| TASK BRIEF |
Copy out each line from the start of the material below until the line with "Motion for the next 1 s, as", that line included.

─── DATA SHOWN

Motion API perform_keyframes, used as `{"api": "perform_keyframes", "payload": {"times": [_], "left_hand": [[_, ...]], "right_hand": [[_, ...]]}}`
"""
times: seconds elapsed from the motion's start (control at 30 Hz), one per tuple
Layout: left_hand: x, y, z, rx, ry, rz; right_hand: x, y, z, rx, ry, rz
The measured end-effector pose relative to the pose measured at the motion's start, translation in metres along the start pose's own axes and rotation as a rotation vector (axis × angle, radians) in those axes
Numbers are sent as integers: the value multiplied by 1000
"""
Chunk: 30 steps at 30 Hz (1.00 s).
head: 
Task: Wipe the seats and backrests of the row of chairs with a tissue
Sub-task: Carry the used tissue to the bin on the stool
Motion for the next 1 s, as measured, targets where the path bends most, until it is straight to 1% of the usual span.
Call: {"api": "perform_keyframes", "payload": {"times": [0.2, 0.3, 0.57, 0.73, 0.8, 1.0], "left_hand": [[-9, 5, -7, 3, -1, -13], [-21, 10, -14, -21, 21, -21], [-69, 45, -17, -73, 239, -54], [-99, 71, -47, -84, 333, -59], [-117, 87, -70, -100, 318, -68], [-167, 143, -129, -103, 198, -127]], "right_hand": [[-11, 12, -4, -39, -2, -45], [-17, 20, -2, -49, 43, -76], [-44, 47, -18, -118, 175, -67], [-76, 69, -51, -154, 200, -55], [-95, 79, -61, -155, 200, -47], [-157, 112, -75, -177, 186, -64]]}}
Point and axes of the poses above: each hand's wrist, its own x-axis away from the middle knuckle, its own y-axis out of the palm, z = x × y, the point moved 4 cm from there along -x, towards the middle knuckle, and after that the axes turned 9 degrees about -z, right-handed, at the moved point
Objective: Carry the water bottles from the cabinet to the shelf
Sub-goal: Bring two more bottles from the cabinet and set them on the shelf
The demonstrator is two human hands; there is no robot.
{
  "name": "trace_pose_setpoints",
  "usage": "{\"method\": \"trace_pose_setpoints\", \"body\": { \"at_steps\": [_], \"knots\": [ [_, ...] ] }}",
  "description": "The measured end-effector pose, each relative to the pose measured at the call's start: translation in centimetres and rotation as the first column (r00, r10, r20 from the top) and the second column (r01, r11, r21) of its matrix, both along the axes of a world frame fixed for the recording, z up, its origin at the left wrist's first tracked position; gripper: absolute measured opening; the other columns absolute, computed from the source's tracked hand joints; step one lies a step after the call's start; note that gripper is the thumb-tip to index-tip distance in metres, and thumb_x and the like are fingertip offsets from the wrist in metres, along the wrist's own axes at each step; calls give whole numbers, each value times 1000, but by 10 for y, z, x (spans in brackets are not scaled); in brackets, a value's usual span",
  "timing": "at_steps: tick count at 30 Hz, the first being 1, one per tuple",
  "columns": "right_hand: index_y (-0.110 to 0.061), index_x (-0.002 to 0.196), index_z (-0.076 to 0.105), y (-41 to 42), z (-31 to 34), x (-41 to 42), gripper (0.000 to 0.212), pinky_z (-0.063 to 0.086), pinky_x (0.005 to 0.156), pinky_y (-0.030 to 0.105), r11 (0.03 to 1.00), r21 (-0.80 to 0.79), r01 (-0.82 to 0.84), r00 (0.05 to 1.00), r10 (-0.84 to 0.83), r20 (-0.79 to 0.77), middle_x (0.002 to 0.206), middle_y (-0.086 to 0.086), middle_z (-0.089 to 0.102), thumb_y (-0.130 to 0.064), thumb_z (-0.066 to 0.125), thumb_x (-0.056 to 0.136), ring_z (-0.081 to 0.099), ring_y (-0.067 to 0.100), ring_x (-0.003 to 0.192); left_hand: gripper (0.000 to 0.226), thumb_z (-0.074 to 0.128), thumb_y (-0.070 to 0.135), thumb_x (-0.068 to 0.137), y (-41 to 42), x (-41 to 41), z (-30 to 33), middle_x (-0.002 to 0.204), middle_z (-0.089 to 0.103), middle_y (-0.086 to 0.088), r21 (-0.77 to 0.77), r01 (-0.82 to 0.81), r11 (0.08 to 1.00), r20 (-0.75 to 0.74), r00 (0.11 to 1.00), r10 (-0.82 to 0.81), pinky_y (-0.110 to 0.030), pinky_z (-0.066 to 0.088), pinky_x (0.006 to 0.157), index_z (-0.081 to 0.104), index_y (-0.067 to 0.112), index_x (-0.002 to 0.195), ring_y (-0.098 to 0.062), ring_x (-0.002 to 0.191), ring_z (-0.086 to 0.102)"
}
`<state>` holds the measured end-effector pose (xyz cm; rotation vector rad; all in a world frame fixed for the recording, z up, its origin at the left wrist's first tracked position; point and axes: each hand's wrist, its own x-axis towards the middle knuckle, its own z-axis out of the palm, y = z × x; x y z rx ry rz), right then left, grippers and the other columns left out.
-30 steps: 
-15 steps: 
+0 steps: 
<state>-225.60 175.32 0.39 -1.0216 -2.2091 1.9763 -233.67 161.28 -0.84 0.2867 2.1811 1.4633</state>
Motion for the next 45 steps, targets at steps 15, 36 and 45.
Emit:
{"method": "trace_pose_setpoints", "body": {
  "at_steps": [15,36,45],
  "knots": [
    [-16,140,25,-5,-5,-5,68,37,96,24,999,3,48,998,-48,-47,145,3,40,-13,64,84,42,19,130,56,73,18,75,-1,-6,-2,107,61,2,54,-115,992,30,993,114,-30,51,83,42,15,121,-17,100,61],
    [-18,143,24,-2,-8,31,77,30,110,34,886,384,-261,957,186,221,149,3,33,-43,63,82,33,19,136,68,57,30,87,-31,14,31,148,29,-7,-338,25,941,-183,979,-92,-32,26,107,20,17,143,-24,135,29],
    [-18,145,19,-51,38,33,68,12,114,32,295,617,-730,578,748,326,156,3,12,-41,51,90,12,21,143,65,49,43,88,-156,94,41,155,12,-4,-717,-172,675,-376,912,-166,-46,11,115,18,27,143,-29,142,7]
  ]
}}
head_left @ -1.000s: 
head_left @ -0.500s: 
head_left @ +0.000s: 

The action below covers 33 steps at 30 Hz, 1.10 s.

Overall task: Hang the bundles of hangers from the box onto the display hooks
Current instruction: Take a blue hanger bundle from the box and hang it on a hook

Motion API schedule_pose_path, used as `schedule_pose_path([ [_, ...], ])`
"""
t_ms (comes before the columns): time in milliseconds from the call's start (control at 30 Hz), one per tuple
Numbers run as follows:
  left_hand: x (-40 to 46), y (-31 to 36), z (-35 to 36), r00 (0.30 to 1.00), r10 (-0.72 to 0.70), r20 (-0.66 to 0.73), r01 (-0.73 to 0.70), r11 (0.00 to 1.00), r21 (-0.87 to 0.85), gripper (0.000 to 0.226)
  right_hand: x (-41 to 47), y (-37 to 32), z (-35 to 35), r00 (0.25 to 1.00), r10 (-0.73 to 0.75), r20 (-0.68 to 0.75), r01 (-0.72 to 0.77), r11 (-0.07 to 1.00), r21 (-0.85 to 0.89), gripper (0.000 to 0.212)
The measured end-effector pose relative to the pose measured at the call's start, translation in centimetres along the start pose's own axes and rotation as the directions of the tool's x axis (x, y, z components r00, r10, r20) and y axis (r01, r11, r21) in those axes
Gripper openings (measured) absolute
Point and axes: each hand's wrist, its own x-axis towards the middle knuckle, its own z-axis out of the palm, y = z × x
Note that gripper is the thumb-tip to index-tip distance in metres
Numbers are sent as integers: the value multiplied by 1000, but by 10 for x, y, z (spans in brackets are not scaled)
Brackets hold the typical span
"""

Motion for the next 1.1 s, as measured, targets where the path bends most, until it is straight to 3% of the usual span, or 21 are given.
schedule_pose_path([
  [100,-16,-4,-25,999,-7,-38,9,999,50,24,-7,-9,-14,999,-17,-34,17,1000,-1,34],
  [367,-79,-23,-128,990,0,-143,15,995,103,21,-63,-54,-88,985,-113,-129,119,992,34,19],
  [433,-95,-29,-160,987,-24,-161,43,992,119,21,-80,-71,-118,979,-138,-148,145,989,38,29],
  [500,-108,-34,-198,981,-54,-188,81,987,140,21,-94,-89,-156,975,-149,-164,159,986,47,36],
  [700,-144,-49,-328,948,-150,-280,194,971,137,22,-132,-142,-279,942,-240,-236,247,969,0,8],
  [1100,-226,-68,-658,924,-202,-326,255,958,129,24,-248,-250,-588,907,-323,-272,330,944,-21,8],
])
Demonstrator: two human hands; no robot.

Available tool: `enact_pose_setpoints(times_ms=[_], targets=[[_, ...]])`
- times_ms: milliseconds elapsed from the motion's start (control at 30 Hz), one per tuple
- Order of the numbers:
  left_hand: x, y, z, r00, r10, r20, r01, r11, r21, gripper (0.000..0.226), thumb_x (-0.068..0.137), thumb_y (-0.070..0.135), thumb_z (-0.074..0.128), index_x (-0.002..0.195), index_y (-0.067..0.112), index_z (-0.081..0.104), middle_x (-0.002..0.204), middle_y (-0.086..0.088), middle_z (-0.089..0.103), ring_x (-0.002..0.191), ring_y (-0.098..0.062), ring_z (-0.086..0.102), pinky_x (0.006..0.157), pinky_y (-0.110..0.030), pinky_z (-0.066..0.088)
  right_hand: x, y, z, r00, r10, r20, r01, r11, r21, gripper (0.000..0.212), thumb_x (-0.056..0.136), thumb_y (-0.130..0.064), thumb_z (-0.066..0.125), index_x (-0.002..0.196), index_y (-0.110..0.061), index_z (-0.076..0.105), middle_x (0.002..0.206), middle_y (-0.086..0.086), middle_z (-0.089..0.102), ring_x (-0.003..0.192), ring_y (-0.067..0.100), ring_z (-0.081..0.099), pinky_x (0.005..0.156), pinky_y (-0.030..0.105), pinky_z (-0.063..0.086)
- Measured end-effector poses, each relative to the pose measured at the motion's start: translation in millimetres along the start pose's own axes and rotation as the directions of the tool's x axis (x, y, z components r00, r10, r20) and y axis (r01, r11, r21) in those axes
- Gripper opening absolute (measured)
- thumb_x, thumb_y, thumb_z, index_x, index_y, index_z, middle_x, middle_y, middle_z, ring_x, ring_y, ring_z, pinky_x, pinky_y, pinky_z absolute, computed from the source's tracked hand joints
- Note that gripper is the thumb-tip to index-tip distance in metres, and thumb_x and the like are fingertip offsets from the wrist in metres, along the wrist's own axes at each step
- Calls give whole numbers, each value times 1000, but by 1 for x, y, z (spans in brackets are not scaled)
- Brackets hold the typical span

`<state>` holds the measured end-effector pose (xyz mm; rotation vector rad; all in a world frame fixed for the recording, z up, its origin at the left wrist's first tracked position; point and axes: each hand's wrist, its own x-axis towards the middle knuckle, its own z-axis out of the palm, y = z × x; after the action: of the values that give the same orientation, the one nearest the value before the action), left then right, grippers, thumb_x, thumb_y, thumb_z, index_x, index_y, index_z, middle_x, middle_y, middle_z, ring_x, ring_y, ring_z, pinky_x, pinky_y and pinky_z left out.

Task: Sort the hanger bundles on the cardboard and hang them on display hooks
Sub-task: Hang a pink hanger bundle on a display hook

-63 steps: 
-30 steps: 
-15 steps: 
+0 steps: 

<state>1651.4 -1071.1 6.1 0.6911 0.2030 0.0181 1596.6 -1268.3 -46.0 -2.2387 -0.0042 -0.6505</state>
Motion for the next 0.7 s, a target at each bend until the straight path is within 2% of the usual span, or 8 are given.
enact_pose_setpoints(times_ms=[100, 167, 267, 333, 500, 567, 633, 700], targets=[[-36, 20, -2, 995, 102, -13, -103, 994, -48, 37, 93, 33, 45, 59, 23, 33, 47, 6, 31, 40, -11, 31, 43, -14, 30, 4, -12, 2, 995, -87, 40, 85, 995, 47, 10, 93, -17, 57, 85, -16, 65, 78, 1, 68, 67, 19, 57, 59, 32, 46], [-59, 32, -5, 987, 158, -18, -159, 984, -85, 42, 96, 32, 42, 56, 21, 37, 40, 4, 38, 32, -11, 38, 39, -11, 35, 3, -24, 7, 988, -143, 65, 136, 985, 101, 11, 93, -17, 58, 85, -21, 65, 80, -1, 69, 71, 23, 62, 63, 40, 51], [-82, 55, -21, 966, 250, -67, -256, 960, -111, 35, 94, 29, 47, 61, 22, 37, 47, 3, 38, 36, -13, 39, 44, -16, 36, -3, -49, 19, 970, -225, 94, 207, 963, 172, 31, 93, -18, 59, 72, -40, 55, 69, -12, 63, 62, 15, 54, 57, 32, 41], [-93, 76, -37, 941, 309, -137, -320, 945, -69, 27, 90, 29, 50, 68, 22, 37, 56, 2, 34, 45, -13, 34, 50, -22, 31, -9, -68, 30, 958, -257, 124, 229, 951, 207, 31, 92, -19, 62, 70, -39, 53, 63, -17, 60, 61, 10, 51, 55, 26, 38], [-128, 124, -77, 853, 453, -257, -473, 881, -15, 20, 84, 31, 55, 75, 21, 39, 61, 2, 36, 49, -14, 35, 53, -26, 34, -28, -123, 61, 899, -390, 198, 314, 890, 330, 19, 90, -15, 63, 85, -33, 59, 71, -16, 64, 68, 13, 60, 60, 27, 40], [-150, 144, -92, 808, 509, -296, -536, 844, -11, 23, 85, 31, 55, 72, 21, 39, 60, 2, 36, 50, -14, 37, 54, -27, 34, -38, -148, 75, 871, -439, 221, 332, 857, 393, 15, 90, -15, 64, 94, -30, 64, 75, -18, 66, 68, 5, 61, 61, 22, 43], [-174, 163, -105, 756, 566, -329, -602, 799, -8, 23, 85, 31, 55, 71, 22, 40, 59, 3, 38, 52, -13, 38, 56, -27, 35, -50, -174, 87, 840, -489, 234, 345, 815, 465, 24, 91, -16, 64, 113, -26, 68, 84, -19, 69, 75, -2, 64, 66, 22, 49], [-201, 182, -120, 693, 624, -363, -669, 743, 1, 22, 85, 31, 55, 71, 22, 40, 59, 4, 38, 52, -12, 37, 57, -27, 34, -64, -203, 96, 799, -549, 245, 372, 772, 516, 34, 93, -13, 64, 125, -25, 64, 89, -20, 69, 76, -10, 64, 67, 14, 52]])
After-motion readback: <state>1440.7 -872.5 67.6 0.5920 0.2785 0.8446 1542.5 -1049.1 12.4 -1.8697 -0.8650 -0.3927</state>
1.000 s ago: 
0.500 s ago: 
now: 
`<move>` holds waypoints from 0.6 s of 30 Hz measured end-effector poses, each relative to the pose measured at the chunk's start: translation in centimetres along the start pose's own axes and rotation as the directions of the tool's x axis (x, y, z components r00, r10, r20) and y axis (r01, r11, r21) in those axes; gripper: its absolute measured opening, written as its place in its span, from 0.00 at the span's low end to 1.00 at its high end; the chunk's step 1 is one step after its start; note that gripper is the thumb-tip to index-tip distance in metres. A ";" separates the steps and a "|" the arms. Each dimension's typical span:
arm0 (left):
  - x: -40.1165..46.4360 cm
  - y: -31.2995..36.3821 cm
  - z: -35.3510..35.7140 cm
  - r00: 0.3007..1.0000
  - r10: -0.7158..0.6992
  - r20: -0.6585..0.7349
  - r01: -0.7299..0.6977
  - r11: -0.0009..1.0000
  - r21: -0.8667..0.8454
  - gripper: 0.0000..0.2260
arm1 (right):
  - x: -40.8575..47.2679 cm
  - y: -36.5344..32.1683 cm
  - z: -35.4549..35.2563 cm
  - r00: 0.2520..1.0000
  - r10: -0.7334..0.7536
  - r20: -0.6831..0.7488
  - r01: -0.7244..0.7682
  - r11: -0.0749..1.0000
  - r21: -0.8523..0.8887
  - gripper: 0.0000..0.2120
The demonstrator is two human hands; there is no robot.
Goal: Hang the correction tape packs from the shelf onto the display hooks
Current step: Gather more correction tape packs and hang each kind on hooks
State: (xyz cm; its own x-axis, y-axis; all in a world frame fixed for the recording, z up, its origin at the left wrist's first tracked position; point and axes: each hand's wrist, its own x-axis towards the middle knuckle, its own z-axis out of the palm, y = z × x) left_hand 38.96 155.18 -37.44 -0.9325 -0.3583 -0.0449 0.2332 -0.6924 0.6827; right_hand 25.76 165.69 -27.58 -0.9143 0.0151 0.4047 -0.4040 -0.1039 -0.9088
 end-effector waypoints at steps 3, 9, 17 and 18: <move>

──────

| TASK ANSWER |
Motion API perform_keyframes, used as `{"api": "perform_keyframes", "payload": {"times": [_], "left_hand": [[_, ...]], "right_hand": [[_, ...]]}}`
"""
times: seconds elapsed from the motion's start (control at 30 Hz), one per tuple
Layout: left_hand: x, y, z, rx, ry, rz; right_hand: x, y, z, rx, ry, rz
The measured end-effector pose relative to the pose measured at the motion's start, translation in metres along the start pose's own axes and rotation as a rotation vector (axis × angle, radians) in those axes
Numbers are sent as integers: the value multiplied by 1000
"""
Chunk: 30 steps at 30 Hz (1.00 s).
head: 
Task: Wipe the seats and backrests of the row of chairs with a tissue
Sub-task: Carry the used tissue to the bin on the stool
Motion for the next 1 s, as measured, targets where the path bends most, until it is straight to 1% of the usual span.

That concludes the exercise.